[Problem description] Skip the images. Copy the records exactly as written.

==========

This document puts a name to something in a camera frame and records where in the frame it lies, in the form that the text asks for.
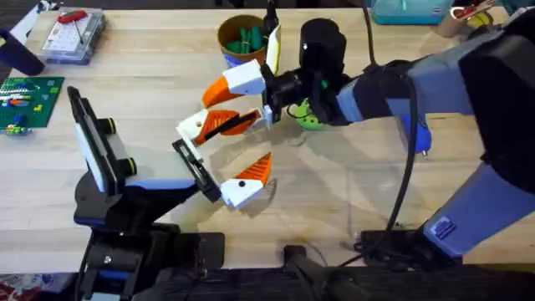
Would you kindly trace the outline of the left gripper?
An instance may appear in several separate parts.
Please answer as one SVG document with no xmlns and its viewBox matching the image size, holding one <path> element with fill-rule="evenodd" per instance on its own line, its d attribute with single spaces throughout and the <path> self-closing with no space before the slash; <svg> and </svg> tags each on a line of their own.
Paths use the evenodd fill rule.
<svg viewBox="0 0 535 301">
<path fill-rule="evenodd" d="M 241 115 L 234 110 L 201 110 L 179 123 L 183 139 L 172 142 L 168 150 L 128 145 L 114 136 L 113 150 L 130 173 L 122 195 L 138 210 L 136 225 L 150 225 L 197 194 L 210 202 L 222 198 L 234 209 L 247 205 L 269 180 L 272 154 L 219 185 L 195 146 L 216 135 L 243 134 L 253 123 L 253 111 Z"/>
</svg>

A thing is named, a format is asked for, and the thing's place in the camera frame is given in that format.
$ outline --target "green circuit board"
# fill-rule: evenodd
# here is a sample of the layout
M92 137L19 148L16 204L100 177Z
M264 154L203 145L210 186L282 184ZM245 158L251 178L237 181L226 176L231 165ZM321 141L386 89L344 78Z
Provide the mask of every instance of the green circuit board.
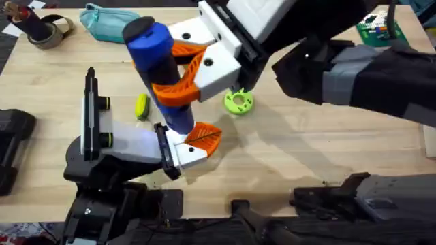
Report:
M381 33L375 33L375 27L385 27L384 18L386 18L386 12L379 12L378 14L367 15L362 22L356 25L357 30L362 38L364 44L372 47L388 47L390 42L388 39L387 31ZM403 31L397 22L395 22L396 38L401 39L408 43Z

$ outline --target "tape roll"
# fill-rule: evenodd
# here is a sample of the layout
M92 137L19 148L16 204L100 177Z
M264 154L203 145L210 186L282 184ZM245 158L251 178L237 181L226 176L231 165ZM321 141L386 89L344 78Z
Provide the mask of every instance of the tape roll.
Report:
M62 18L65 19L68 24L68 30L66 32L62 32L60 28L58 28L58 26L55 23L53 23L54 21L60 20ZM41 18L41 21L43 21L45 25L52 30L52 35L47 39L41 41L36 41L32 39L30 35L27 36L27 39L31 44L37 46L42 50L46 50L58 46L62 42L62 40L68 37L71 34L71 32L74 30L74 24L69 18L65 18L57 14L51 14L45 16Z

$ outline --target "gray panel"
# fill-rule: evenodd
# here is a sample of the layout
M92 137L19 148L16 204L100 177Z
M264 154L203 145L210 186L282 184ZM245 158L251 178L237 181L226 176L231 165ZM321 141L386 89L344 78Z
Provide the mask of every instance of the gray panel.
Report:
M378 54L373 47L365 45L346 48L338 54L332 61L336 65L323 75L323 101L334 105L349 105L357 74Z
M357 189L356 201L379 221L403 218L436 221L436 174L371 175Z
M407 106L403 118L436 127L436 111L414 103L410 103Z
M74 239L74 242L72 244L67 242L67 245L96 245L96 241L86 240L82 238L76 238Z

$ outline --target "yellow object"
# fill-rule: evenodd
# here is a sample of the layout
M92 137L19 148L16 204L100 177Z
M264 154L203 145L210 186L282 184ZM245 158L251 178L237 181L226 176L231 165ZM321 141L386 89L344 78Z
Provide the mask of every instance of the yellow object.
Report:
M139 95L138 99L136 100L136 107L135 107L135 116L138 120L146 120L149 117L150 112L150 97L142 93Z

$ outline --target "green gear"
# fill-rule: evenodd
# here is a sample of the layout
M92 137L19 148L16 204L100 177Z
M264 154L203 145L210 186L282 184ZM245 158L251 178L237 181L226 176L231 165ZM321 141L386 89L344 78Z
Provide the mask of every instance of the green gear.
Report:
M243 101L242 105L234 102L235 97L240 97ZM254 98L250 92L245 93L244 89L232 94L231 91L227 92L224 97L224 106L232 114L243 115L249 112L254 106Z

==========

[Answer to the problem]
This document puts a name to something in a camera frame and records where in the frame it lies, in the form that the text asks for.
Would you kindly trace the outline of the left gripper?
An instance may appear in several separate parts.
Please answer as one SVG document with no xmlns and its viewBox matching the image size, holding one <path> element with fill-rule="evenodd" per instance on its own line, its d attribute with single spaces throughout and the <path> self-closing with no space before the slash; <svg> and </svg> tags each on a line of their own.
Paths use the evenodd fill rule.
<svg viewBox="0 0 535 301">
<path fill-rule="evenodd" d="M 241 115 L 234 110 L 201 110 L 179 123 L 183 139 L 172 142 L 168 150 L 128 145 L 114 136 L 113 150 L 130 173 L 122 195 L 138 210 L 136 225 L 150 225 L 197 194 L 210 202 L 222 198 L 234 209 L 247 205 L 269 180 L 272 154 L 219 185 L 195 146 L 216 135 L 243 134 L 253 123 L 253 111 Z"/>
</svg>

A thing is named, a format is asked for, and the thing's place in the camera frame is given in that format.
$ outline --target "green circuit board"
# fill-rule: evenodd
# here is a sample of the layout
M92 137L19 148L16 204L100 177Z
M264 154L203 145L210 186L282 184ZM245 158L251 178L237 181L226 176L231 165ZM321 141L386 89L344 78Z
Provide the mask of every instance of the green circuit board.
Report:
M381 33L375 33L375 27L385 27L384 18L386 18L386 12L379 12L378 14L367 15L362 22L356 25L357 30L362 38L364 44L372 47L388 47L390 42L388 39L387 31ZM403 31L397 22L395 22L396 38L401 39L408 43Z

$ outline --target "tape roll"
# fill-rule: evenodd
# here is a sample of the layout
M92 137L19 148L16 204L100 177Z
M264 154L203 145L210 186L282 184ZM245 158L251 178L237 181L226 176L231 165ZM321 141L386 89L344 78Z
Provide the mask of every instance of the tape roll.
Report:
M62 18L65 19L68 24L68 30L66 32L62 32L60 28L58 28L58 26L55 23L53 23L54 21L60 20ZM41 18L41 21L43 21L45 25L52 30L52 35L47 39L41 41L36 41L32 39L30 35L27 36L27 39L31 44L37 46L42 50L46 50L58 46L62 42L62 40L68 37L71 34L71 32L74 30L74 24L69 18L65 18L57 14L51 14L45 16Z

$ outline --target "gray panel"
# fill-rule: evenodd
# here is a sample of the layout
M92 137L19 148L16 204L100 177Z
M264 154L203 145L210 186L282 184ZM245 158L251 178L237 181L226 176L231 165ZM321 141L386 89L344 78Z
Provide the mask of every instance of the gray panel.
Report:
M378 54L373 47L365 45L346 48L338 54L332 61L336 65L323 75L323 101L334 105L349 105L357 74Z
M357 189L356 201L379 221L403 218L436 221L436 174L371 175Z
M407 106L403 118L436 127L436 111L414 103L410 103Z
M74 239L74 242L72 244L67 242L67 245L96 245L96 241L86 240L82 238L76 238Z

$ outline --target "yellow object"
# fill-rule: evenodd
# here is a sample of the layout
M92 137L19 148L16 204L100 177Z
M264 154L203 145L210 186L282 184ZM245 158L251 178L237 181L226 176L231 165ZM321 141L386 89L344 78Z
Provide the mask of every instance of the yellow object.
Report:
M139 95L138 99L136 100L136 107L135 107L135 116L138 120L146 120L149 117L150 112L150 97L142 93Z

$ outline --target "green gear"
# fill-rule: evenodd
# here is a sample of the layout
M92 137L19 148L16 204L100 177Z
M264 154L203 145L210 186L282 184ZM245 158L251 178L237 181L226 176L231 165ZM321 141L386 89L344 78Z
Provide the mask of every instance of the green gear.
Report:
M243 101L242 105L234 102L235 97L240 97ZM254 98L250 92L245 93L244 89L232 94L231 91L227 92L224 97L224 106L232 114L243 115L249 112L254 106Z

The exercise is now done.